Figure 5 represents the frequency of reviews across Gender. Here we clearly see that Females tend to review more than their Male counterparts which is due to the fact that our dataset has more ‘female’ drugs than ‘male’ ones.

Figure 6: Number of Reviews across the top 15 conditions

We try to visualize the top 15 Conditions (as shown in Figure 6) and their corresponding frequency. Surprisingly, ‘Other’ is the highest Reviewed condition but we need to include it in our model since this option is available to the reviewer. These Reviews are from the US where a prevalent issue is Obesity, we see how High Blood Pressure is one of the top 3 conditions in our Data which is not surprising. Surprisingly (since this is recent), depression has been a trending issue as well (in the top 5).

Predictive Modelling
Since our target was a rating from 1–5 we decided to redefine our problem to make it binary and classify 1–2 rating as Negative and 4–5 rating as Positive. We drop our Neutral (3) reviews to help train a more interpretable model.

We used 3 models for our prediction:

  1. Logistic Regression
  2. Random Forest Regressor
  3. Light GBM

The idea behind using 3 different models is to identify which one has the best performance (yields highest accuracy). We focused on Reviews and therefore are highly dependent on the frequency of words, type of word: positive/negative and magnitude.

By experimenting with multiple models we identified the optimal one that helped predict the best results. Logistic Regression was the best model as we were able to identify an easily interpretable contribution (positive or negative coefficients) of each word to ratings and it had a reasonably high accuracy (about 77%). Our Random Forest Classifier was too complex and was overfitting on our training data (almost 100% accurate) while performing no better than Logistic Regression on our test data, this is a consequence of using a complicated decision-tree classifier as it tends to ‘over-learn’ relationships that aren’t there. Our LGBM Classifier exhibited similar performance but we opted to use Logistic Regression since it’s more interpretable.

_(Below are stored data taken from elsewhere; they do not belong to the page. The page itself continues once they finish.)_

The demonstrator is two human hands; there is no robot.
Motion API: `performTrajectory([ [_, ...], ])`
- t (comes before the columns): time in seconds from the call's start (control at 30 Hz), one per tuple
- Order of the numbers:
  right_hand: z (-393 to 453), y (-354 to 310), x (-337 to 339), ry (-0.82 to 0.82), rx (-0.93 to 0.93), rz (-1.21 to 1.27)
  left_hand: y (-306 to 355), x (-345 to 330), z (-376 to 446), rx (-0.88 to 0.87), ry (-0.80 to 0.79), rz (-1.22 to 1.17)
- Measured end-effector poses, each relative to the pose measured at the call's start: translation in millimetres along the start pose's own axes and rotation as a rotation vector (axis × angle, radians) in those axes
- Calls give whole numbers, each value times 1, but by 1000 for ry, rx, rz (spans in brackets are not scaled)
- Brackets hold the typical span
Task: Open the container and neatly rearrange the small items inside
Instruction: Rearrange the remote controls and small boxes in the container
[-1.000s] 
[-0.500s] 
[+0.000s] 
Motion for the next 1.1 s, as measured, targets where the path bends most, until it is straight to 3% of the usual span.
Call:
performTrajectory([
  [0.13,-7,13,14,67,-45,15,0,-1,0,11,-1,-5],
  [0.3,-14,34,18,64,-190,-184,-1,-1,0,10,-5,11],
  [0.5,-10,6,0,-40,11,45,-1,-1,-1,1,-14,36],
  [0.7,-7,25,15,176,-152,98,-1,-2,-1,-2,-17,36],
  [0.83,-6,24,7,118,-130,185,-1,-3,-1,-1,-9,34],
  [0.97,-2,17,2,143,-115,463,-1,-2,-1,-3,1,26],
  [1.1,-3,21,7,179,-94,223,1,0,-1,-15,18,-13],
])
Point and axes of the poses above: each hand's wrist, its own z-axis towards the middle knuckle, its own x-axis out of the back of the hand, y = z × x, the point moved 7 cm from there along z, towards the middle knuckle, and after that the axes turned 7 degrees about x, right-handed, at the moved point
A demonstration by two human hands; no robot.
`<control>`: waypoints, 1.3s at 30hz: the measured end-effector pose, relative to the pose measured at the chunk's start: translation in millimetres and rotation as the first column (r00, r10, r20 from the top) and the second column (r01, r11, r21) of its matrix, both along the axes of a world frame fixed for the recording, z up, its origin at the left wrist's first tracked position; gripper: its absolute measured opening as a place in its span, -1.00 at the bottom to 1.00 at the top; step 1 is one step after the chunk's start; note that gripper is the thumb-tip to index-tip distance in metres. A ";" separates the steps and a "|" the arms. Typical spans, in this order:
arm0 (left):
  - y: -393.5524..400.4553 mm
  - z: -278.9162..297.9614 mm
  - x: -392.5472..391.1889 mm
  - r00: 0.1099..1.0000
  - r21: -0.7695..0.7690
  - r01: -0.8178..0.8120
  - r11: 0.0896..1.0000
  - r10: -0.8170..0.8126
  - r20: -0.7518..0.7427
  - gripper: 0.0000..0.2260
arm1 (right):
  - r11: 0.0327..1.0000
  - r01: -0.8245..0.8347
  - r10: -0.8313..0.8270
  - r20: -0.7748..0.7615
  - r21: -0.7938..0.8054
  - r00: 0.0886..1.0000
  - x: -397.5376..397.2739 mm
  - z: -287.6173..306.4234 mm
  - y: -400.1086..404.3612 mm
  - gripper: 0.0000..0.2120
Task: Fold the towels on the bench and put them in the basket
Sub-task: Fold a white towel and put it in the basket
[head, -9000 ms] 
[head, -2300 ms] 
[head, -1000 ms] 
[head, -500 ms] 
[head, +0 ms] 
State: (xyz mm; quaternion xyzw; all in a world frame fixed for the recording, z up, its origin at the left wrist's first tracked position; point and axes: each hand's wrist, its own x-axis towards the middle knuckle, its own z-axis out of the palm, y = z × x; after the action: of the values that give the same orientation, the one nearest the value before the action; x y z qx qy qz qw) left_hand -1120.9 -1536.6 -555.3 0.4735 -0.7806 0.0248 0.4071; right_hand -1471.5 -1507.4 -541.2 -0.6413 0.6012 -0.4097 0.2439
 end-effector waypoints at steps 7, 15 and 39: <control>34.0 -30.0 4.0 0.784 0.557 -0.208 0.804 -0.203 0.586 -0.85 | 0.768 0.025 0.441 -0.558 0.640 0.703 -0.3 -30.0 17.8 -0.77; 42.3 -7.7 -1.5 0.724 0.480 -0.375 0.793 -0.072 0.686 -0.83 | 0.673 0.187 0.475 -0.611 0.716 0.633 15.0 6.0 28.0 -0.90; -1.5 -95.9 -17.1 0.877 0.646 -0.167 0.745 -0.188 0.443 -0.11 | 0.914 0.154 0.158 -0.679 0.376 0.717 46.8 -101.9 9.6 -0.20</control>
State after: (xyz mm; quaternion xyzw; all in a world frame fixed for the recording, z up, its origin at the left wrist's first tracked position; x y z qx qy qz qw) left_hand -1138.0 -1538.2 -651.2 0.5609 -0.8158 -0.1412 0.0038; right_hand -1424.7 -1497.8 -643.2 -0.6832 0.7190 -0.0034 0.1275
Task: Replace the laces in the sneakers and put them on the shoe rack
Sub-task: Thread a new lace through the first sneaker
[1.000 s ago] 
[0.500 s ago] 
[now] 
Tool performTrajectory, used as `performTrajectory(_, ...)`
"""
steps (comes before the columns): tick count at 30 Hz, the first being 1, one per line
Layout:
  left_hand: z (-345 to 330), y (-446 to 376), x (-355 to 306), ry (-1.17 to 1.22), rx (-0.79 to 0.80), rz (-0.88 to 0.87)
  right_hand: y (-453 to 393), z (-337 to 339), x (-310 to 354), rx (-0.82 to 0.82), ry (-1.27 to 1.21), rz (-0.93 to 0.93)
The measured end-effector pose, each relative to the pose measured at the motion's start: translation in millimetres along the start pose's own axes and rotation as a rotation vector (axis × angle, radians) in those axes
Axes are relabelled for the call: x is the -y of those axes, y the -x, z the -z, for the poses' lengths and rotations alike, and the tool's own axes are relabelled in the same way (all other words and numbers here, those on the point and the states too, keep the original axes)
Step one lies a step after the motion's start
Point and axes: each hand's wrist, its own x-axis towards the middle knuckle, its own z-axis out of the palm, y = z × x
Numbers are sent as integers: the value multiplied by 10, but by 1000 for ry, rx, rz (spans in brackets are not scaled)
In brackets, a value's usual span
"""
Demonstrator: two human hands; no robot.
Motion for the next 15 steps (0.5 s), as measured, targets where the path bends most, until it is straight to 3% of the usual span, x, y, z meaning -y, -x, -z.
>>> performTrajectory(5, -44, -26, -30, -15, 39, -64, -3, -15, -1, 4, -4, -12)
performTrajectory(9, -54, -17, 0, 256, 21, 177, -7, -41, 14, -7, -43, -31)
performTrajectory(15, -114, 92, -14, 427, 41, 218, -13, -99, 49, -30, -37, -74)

Table 1: Performance across our models

We can clearly see this performance in the table above.

Feature Engineering
For our Logistic Regression model, we needed to manipulate our dataset to represent the frequency of words in a review. This is a necessary task to determine how satisfied customers are with these medicines.

We created our features by counting the number of times a word appeared in a Review. This is a very common approach in NLP where words are represented in a numeric form. We have decided to choose words that occur 1000 times or more while eliminating commonly used word (such as “the”, “a”, “an”, “in”).

What we learned

The Medical Review dataset taken from WebMD seems to be so relevant in this day and age (Covid-19). The lessons we have learnt from class have been vital to understand 1000s of reviews and analyze how much: what you write matters. We also learnt that no matter how well designed you could make your problem there are always more creative approaches (using more features like Medical Conditions, Age et cetera or embedding words in a different way) which yield higher predictive power and greater model accuracy. While we took a very small step, in customer satisfaction about medicines we realize there is a long way to go before we can definitively conclude how they feel about their medicines.

Acknowledgements

We would like to thank Prof. Mike Gelbart and all the TAs for all their motivation and guidance throughout this course.